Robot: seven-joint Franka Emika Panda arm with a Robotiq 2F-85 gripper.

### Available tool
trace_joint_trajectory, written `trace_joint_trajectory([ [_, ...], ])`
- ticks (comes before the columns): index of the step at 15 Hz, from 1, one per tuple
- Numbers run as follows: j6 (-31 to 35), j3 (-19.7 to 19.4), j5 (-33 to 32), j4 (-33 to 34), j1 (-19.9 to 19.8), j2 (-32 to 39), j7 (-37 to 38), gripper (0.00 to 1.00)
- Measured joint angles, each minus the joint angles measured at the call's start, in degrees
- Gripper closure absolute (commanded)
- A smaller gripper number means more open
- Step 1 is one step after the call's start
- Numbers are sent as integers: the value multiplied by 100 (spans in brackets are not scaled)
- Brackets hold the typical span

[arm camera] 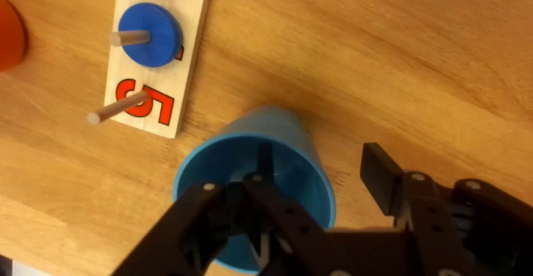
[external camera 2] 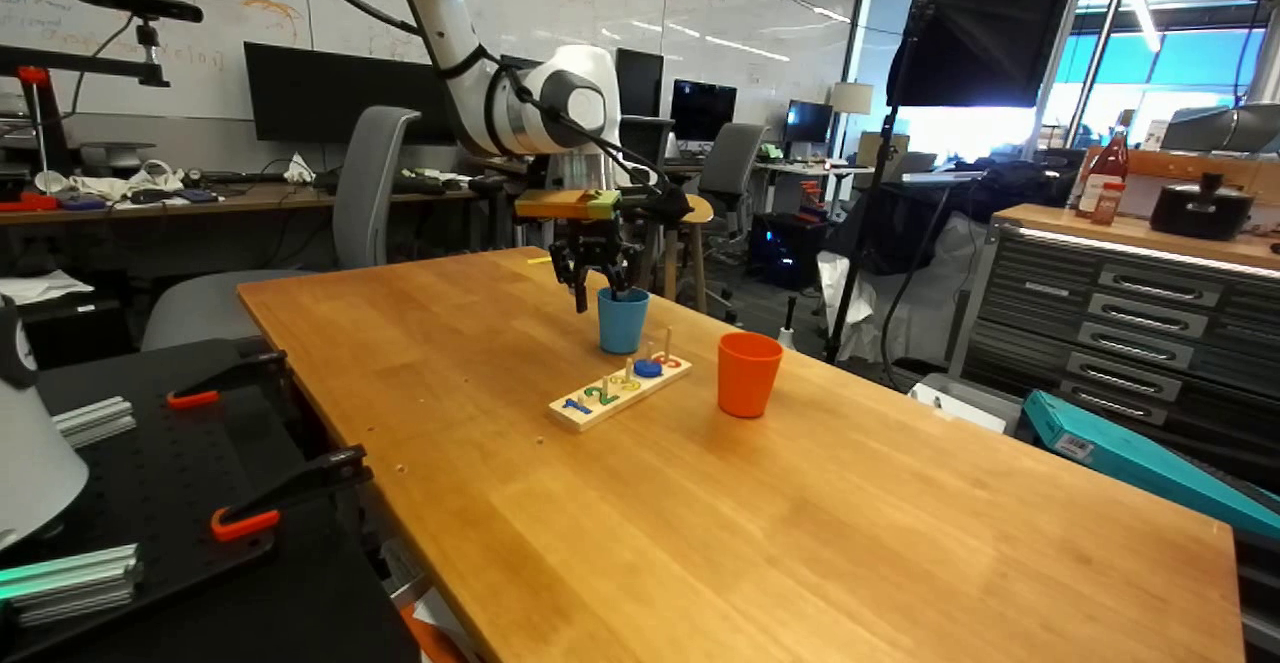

▸ **Problem statement**
Return every entry above word for word, and include no images.

▸ **Output for this exercise**
Robot: seven-joint Franka Emika Panda arm with a Robotiq 2F-85 gripper.

### Available tool
trace_joint_trajectory, written `trace_joint_trajectory([ [_, ...], ])`
- ticks (comes before the columns): index of the step at 15 Hz, from 1, one per tuple
- Numbers run as follows: j6 (-31 to 35), j3 (-19.7 to 19.4), j5 (-33 to 32), j4 (-33 to 34), j1 (-19.9 to 19.8), j2 (-32 to 39), j7 (-37 to 38), gripper (0.00 to 1.00)
- Measured joint angles, each minus the joint angles measured at the call's start, in degrees
- Gripper closure absolute (commanded)
- A smaller gripper number means more open
- Step 1 is one step after the call's start
- Numbers are sent as integers: the value multiplied by 100 (spans in brackets are not scaled)
- Brackets hold the typical span

[arm camera] 
[external camera 2] 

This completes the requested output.